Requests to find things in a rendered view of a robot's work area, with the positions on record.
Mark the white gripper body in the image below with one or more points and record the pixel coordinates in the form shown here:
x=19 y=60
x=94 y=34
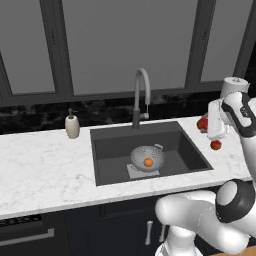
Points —
x=216 y=123

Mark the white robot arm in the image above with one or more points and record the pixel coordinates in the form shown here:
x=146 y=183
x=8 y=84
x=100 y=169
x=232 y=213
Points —
x=186 y=213

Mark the red apple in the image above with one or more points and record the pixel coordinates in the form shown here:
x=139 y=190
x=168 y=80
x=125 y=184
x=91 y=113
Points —
x=216 y=145
x=202 y=124

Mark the grey metal colander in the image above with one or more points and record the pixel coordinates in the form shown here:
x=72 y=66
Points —
x=146 y=154

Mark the orange tangerine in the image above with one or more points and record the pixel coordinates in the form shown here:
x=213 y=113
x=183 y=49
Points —
x=148 y=162

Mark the grey curved faucet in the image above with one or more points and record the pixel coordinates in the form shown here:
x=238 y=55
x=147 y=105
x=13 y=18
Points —
x=137 y=100

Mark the pale square sink drain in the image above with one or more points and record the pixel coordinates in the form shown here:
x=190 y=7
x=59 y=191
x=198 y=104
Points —
x=133 y=172

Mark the dark grey sink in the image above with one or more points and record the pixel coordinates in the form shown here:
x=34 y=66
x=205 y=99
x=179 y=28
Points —
x=113 y=150

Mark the dark framed window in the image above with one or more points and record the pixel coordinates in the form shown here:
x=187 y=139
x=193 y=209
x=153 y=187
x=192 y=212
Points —
x=126 y=46

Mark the white soap dispenser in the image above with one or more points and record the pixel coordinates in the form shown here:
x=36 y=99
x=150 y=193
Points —
x=72 y=126

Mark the dark cupboard door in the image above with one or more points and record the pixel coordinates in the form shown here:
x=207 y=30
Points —
x=110 y=233

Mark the black dishwasher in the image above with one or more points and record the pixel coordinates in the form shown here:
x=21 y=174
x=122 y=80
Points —
x=26 y=240

------------------------------

Prompt
Only an exact copy of the records, free of images, belongs in the answer.

Task output
Requests to find things in a rendered view of a robot's work area, with the positions on record.
Mark the white gripper body in the image below with one or more points and record the pixel coordinates in the form shown here:
x=19 y=60
x=94 y=34
Points —
x=216 y=123

Mark the white robot arm in the image above with one or more points and record the pixel coordinates in the form shown here:
x=146 y=183
x=8 y=84
x=100 y=169
x=232 y=213
Points —
x=186 y=213

Mark the red apple in the image above with one or more points and record the pixel coordinates in the form shown here:
x=139 y=190
x=168 y=80
x=125 y=184
x=91 y=113
Points —
x=216 y=145
x=202 y=124

Mark the grey metal colander in the image above with one or more points and record the pixel coordinates in the form shown here:
x=72 y=66
Points —
x=146 y=154

Mark the orange tangerine in the image above with one or more points and record the pixel coordinates in the form shown here:
x=213 y=113
x=183 y=49
Points —
x=148 y=162

Mark the grey curved faucet in the image above with one or more points and record the pixel coordinates in the form shown here:
x=238 y=55
x=147 y=105
x=13 y=18
Points —
x=137 y=100

Mark the pale square sink drain in the image above with one or more points and record the pixel coordinates in the form shown here:
x=190 y=7
x=59 y=191
x=198 y=104
Points —
x=133 y=172

Mark the dark grey sink in the image above with one or more points and record the pixel coordinates in the form shown here:
x=34 y=66
x=205 y=99
x=179 y=28
Points —
x=113 y=150

Mark the dark framed window in the image above with one or more points and record the pixel coordinates in the form shown here:
x=187 y=139
x=193 y=209
x=153 y=187
x=192 y=212
Points —
x=126 y=46

Mark the white soap dispenser in the image above with one or more points and record the pixel coordinates in the form shown here:
x=36 y=99
x=150 y=193
Points —
x=72 y=126

Mark the dark cupboard door in the image above with one or more points and record the pixel coordinates in the form shown here:
x=207 y=30
Points —
x=110 y=233

Mark the black dishwasher in the image above with one or more points and record the pixel coordinates in the form shown here:
x=21 y=174
x=122 y=80
Points —
x=26 y=240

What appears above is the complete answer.